[EXTRACTED MATERIAL — start]

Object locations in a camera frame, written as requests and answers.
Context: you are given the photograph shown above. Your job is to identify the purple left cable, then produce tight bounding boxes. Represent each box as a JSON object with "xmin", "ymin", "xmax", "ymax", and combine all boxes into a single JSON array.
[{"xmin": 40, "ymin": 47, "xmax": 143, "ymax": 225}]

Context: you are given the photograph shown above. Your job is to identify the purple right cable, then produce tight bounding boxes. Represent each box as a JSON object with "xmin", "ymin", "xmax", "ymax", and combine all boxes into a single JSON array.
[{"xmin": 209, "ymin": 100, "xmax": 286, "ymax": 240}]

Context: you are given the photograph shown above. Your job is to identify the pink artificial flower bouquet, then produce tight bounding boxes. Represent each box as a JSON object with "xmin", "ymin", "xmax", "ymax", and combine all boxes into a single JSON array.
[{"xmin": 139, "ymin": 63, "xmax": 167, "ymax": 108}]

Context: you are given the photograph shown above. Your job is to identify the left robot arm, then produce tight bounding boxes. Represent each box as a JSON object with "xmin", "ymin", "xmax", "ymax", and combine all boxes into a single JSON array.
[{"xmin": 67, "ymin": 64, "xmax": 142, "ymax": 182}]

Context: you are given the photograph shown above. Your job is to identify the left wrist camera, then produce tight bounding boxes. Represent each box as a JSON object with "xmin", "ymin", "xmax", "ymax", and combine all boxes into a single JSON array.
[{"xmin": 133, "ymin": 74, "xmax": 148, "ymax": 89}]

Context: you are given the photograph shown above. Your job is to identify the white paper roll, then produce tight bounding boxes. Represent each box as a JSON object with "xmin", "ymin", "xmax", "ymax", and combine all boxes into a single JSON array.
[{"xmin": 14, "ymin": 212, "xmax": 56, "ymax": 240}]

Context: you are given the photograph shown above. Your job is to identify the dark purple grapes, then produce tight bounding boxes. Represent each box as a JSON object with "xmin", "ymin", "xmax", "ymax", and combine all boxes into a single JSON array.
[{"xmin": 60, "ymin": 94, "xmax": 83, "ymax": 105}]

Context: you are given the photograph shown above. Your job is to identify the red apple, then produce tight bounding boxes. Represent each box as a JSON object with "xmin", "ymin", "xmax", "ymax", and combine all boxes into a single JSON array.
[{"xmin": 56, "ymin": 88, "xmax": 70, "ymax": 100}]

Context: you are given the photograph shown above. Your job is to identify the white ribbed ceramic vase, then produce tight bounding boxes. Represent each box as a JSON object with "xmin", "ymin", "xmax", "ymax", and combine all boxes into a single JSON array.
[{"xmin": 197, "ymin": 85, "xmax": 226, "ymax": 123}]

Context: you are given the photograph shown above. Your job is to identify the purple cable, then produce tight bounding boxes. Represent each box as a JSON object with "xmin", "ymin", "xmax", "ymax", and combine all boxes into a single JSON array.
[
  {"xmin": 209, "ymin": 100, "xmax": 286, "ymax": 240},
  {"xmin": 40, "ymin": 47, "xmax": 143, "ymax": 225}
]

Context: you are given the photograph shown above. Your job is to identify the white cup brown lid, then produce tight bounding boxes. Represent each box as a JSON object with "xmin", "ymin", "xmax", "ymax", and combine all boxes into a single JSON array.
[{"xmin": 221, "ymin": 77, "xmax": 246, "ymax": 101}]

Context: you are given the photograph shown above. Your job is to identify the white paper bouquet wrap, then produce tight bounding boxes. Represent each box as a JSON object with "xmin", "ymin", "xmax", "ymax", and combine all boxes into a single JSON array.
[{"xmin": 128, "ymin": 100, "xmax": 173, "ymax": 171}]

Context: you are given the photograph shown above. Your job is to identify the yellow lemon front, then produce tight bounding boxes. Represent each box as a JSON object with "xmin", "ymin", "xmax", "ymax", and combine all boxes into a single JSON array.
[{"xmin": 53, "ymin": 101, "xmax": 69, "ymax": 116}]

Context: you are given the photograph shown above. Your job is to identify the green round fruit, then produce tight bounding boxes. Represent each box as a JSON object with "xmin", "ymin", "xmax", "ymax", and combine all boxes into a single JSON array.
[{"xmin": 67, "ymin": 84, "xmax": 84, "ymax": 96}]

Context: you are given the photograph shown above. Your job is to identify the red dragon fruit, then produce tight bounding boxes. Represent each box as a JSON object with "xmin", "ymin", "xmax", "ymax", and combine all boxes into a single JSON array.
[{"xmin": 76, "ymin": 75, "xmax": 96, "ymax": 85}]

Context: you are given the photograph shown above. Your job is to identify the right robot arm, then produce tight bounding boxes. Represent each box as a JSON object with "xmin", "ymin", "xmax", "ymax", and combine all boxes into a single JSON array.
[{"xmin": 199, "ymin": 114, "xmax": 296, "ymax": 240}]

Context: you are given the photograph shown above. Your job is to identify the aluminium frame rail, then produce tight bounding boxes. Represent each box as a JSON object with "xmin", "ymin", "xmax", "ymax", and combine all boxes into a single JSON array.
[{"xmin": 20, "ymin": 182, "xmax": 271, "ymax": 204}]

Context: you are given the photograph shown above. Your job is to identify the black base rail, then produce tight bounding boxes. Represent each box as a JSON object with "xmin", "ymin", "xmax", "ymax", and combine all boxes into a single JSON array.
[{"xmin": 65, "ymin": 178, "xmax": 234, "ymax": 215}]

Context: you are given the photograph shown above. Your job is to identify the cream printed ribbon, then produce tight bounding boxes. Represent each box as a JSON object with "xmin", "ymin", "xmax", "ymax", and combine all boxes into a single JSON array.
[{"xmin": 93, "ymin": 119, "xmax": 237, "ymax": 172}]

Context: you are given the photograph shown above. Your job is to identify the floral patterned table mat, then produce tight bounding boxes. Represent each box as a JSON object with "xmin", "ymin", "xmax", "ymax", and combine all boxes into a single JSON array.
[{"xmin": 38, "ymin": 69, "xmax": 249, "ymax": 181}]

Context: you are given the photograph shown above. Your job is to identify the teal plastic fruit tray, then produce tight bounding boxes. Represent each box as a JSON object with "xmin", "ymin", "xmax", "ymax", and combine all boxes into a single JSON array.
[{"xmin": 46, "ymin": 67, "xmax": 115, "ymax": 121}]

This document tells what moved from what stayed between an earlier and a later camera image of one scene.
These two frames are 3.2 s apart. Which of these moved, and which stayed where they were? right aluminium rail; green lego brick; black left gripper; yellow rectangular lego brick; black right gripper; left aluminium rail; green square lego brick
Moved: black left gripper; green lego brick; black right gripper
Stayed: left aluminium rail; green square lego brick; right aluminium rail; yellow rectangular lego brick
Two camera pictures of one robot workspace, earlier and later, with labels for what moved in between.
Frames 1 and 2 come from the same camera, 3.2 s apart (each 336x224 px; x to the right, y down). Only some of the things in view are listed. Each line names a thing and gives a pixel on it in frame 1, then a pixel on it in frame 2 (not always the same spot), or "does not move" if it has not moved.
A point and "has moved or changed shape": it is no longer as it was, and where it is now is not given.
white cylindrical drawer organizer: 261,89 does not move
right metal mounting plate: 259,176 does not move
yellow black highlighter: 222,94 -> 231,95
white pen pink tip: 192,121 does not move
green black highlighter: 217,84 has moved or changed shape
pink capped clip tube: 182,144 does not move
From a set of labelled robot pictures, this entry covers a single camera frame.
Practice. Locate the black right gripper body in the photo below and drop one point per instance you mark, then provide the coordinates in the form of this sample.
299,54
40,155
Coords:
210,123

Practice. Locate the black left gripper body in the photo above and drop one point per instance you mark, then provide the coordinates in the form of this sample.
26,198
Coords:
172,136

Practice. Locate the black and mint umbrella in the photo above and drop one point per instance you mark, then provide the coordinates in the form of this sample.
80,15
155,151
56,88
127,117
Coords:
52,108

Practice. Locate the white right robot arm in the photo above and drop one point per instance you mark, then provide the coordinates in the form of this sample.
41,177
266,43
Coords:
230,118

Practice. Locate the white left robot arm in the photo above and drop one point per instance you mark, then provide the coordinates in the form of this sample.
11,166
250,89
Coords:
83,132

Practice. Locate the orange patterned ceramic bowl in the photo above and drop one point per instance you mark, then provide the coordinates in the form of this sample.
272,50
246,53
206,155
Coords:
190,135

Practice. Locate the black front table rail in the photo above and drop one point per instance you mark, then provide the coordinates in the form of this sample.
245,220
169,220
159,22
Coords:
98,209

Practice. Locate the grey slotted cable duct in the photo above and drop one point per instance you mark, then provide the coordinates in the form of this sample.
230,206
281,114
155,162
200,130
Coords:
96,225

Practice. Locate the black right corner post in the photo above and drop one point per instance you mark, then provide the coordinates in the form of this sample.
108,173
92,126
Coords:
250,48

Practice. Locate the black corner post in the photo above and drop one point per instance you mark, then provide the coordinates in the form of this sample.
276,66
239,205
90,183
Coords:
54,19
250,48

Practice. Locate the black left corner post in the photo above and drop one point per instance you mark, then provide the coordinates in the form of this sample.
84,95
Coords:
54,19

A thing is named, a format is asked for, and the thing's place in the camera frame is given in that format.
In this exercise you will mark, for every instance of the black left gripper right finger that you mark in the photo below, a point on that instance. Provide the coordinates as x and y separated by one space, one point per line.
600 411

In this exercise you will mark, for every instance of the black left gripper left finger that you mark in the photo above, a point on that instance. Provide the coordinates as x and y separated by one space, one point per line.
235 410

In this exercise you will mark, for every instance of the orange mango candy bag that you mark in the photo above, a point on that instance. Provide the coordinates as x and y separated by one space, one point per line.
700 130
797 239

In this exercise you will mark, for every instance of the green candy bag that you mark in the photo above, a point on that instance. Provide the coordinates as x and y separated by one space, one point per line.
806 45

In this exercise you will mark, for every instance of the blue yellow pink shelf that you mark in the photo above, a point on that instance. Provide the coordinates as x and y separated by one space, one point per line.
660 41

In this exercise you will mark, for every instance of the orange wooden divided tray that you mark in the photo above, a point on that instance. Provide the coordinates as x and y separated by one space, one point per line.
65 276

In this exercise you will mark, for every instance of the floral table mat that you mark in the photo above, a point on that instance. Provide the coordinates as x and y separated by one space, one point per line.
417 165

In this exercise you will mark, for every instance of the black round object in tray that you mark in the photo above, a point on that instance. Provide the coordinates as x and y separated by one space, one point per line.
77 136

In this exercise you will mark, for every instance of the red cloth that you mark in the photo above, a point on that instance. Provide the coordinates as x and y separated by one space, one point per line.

[EXTRACTED MATERIAL — finish]

» **TASK DETAILS**
For the material above, the answer must be only the number of lines holding the word "later".

» **SOLUTION**
2